Wanting to protect children from harm is not solely a middle-class preoccupation. To suggest otherwise is insulting to all caring working-class adults. And when slogans like “identity is not up for debate” is shouted with such zealotry, to drown out any questioning of that premise, the issue of how to protect children even from themselves is then lost. If we can’t discuss gender identity in the context of children rationally, then the risks of the unproven and experimental use of puberty blockers for gender dysphoria in young people get ignored.
All my professional life has been about asking questions. Much of that has focused on emerging social issues and exploring uncomfortable and disturbing patterns of behaviour. I was at the fore in terms of reporting child sexual abuse and understanding abusers.

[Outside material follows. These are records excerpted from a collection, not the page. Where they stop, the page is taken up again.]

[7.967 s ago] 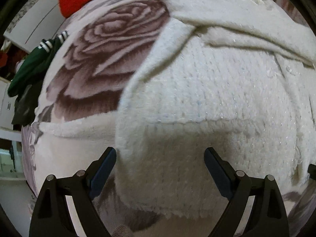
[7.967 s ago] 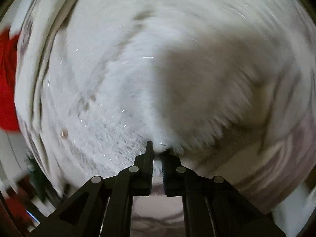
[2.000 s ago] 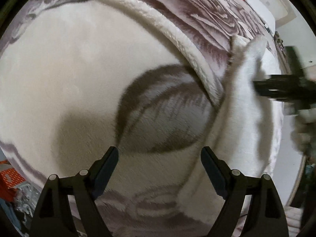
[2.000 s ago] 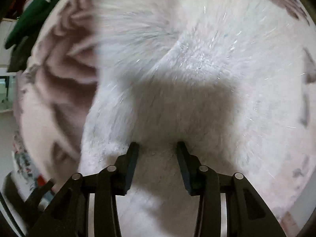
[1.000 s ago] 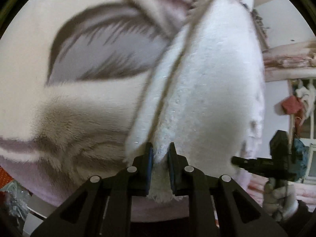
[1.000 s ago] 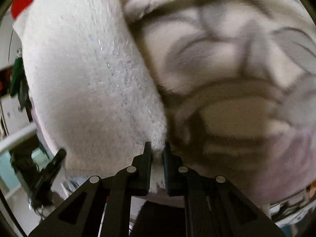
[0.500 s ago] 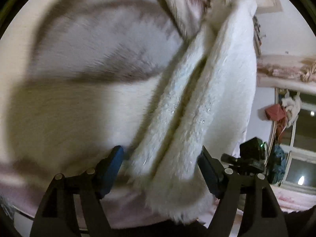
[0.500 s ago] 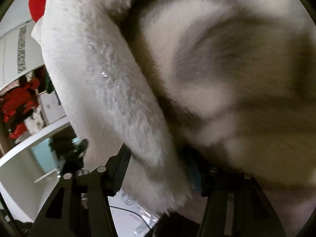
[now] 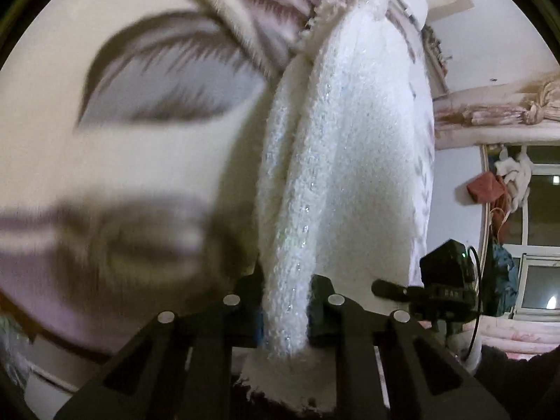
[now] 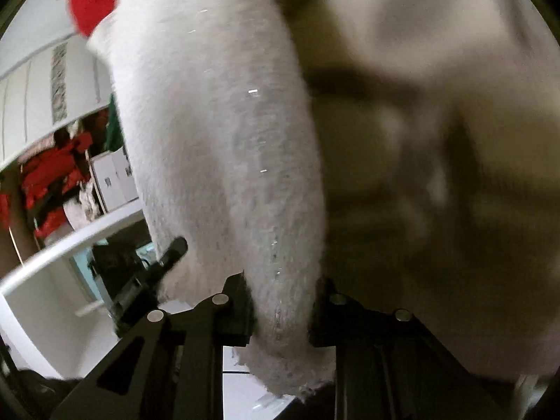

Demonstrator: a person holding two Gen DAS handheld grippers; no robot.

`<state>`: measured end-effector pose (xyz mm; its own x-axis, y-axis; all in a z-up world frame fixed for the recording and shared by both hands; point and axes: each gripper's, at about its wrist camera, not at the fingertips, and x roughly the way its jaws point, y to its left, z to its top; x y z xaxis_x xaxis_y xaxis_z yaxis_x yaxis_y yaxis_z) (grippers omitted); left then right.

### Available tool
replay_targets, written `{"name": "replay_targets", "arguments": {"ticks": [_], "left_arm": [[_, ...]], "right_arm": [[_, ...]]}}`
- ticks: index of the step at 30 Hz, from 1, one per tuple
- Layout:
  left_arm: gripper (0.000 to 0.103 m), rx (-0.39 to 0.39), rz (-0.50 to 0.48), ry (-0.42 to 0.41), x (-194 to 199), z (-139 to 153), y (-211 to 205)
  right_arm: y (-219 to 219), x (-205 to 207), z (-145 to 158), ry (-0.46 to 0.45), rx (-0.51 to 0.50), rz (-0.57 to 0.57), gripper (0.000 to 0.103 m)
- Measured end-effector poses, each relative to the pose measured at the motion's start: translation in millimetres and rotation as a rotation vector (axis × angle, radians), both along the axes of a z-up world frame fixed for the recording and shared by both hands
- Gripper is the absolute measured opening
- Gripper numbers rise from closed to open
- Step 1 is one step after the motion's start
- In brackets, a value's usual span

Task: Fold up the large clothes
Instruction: 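Grasp the folded cardigan side with both tools and lift it, then fold the lifted cardigan side over the body with both tools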

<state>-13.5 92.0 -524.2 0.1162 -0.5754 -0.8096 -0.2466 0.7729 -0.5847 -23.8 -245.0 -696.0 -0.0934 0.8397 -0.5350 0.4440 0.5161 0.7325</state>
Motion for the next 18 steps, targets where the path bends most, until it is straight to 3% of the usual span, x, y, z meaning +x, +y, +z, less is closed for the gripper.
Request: {"name": "replay_targets", "arguments": {"ticks": [3,5,12,15,18], "left_arm": [[0.013,-0.033,0.052,0.017,-1,8,3],[0.012,-0.080,0.100,-0.025,14,26,11],[0.012,-0.178,0.137,-0.267,87,103,7],[0.012,-0.181,0.137,-0.356,137,115,-11],[0.012,-0.170,0.123,-0.410,189,109,-29]], "right_arm": [[-2,-14,9,0.048,0.073,-0.037,0.022],[-5,-5,25,0.036,0.143,-0.062,0.022],[-34,65,105,-0.113,0.315,-0.158,0.022],[-62,102,123,-0.156,0.357,-0.246,0.022],[-74,152,134,-0.217,0.335,-0.303,0.021]]}}
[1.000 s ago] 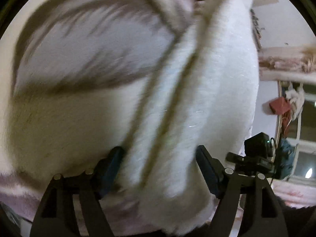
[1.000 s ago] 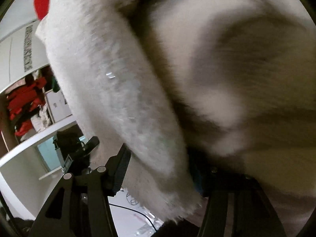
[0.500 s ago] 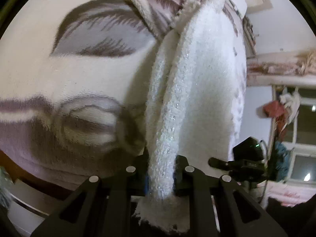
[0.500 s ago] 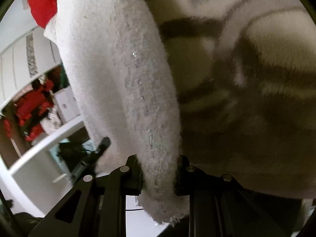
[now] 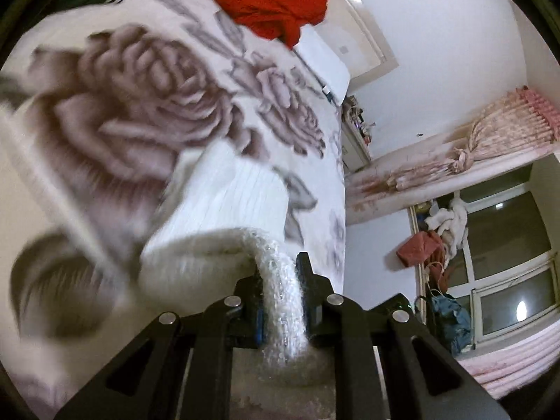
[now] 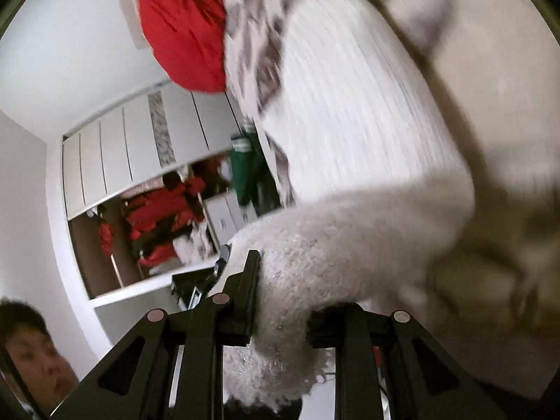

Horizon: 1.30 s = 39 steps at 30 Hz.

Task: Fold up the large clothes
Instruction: 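Fold the lifted cardigan side over the body with both tools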

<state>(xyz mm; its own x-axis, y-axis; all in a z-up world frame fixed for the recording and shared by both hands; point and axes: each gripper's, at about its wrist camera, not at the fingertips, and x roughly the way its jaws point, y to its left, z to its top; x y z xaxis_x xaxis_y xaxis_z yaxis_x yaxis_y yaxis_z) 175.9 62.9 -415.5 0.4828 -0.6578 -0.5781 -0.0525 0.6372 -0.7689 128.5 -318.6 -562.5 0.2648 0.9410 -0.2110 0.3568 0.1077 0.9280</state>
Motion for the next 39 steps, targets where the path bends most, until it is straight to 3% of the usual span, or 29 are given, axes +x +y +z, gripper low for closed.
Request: {"name": "replay_targets", "arguments": {"ticks": [4,9,14,16,19,23,25,28,29,30,33,36,37,39], "left_arm": [[0.012,0.001,-0.005,0.003,61,-27,-15],[0.013,0.018,0.010,0.121,128,-95,-22],[0.013,-0.030,0.035,0.206,161,-152,-15],[0.014,-0.047,0.040,0.219,168,-159,-13],[0.015,-0.060,0.029,0.248,166,-149,-10],[0.017,-0.078,0.032,0.286,149,-121,-4],[0.025,-0.113,0.056,0.285,139,-106,2],[0.069,-0.168,0.102,0.266,140,-97,9],[0.091,-0.165,0.122,0.234,143,-93,11],[0.095,-0.147,0.132,0.210,148,-90,12],[0.095,-0.128,0.131,0.179,169,-84,11],[0.095,-0.065,0.111,0.157,182,-81,3],[0.095,-0.018,0.100,0.158,184,-81,-1],[0.095,0.067,0.080,0.157,184,-80,-9]], "right_arm": [[-23,60,-18,0.036,0.018,-0.092,0.021],[-21,123,-76,0.156,-0.037,-0.156,0.021],[-8,169,-111,0.227,-0.040,-0.197,0.020],[-10,184,-126,0.265,-0.013,-0.206,0.020],[-17,189,-123,0.299,0.015,-0.170,0.026],[-16,185,-81,0.282,0.070,-0.147,0.041],[-15,185,-67,0.251,0.073,-0.133,0.043],[-2,199,-52,0.222,0.060,-0.109,0.044],[0,205,-53,0.224,0.060,-0.112,0.045],[-1,208,-57,0.235,0.066,-0.121,0.047],[-12,205,-65,0.267,0.181,-0.185,0.065],[-32,221,-45,0.135,0.245,-0.264,0.066],[-39,226,-38,0.111,0.196,-0.263,0.067],[-55,235,-13,0.051,-0.064,-0.205,0.072]]}}
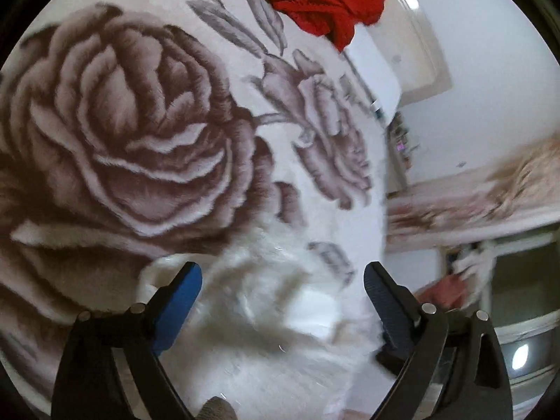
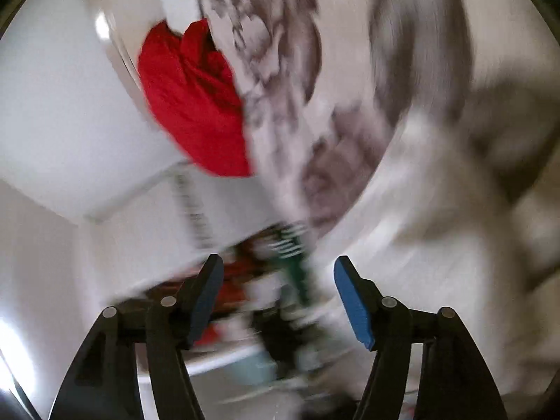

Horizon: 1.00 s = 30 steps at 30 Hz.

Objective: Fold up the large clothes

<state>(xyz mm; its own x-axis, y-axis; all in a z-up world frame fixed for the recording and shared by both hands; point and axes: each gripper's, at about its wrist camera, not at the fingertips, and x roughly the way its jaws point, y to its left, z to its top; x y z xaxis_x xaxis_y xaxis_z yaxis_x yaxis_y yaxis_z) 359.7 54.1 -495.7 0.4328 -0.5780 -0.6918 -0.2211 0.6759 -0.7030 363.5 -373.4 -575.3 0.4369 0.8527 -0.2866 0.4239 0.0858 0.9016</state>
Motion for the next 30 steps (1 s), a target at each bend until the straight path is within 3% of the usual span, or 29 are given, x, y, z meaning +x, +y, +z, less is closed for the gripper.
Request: {"name": "replay_targets", "arguments": {"ticks": [2,5,7,10,13,16,17,18,19,21,26,30], "left_arm": [[0.095,0.085,-0.017,0.009,-6,1,-5],[0.095,0.206,-0.015,-0.011,-26,8,-4],[0.095,0.269,0.013,-0.021,-43,13,3],[0.095,0.334,0.067,-0.003,-68,12,16],[0.095,0.383,0.117,0.039,-93,5,28],[0.095,0.410,0.152,0.080,-116,-3,37],[0.095,0.421,0.160,0.089,-122,-5,39],[0.095,0.432,0.167,0.099,-127,-7,40],[0.095,0.442,0.172,0.110,-131,-9,40],[0.095,0.466,0.187,0.133,-140,-12,40],[0.095,0.493,0.192,0.142,-159,3,38],[0.095,0.532,0.168,0.131,-177,26,41]], "right_arm": [[0,1,20,-0.032,-0.285,0.157,0.075],[20,-12,24,-0.126,-0.560,0.413,0.083],[33,-23,0,-0.166,-0.579,0.542,0.085],[57,-19,-58,-0.154,-0.500,0.684,0.088],[77,2,-107,-0.149,-0.322,0.707,0.099],[88,16,-110,-0.167,-0.284,0.695,0.099],[89,15,-107,-0.174,-0.291,0.687,0.096],[88,11,-102,-0.174,-0.290,0.660,0.075],[85,5,-97,-0.161,-0.272,0.616,0.061],[78,-11,-89,-0.120,-0.224,0.510,0.053],[57,-99,-72,0.094,0.009,0.072,0.046],[71,-203,-57,0.248,0.131,-0.146,0.045]]}}
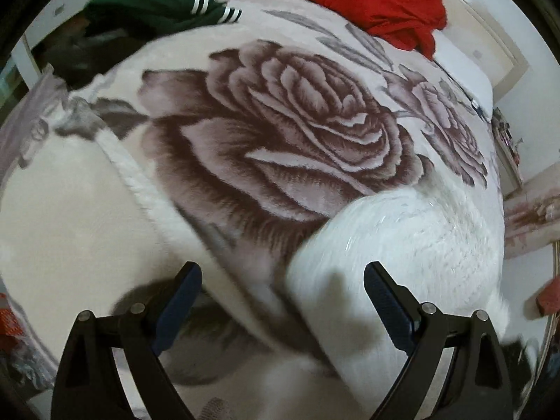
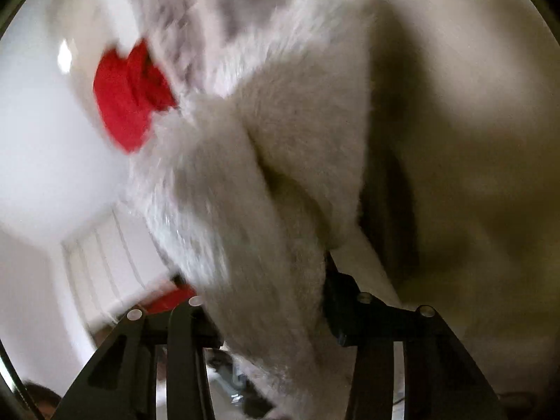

I can’t now put all that thirst for answers to one side for fear of being decried as “transphobic”. To want to know why so many girls now want to be boys, why so many kids with care experience are disproportionately represented in the numbers, why so many girls – a third – with autism or another neurodiverse condition – present for gender reassignment. That is not surely as simple as Patrick Harvie would have it, in one of the final conversations we ever had on the subject, because there are just more young people able to come out as trans. It would be remiss not to interrogate this much more robustly.
And it is because of a desire to protect children that Dr Hilary Cass has been charged with finding the right answers to caring for young people struggling with issues around gender in England. In Scotland, however, it seems questions, like colours, can solely a bigot make.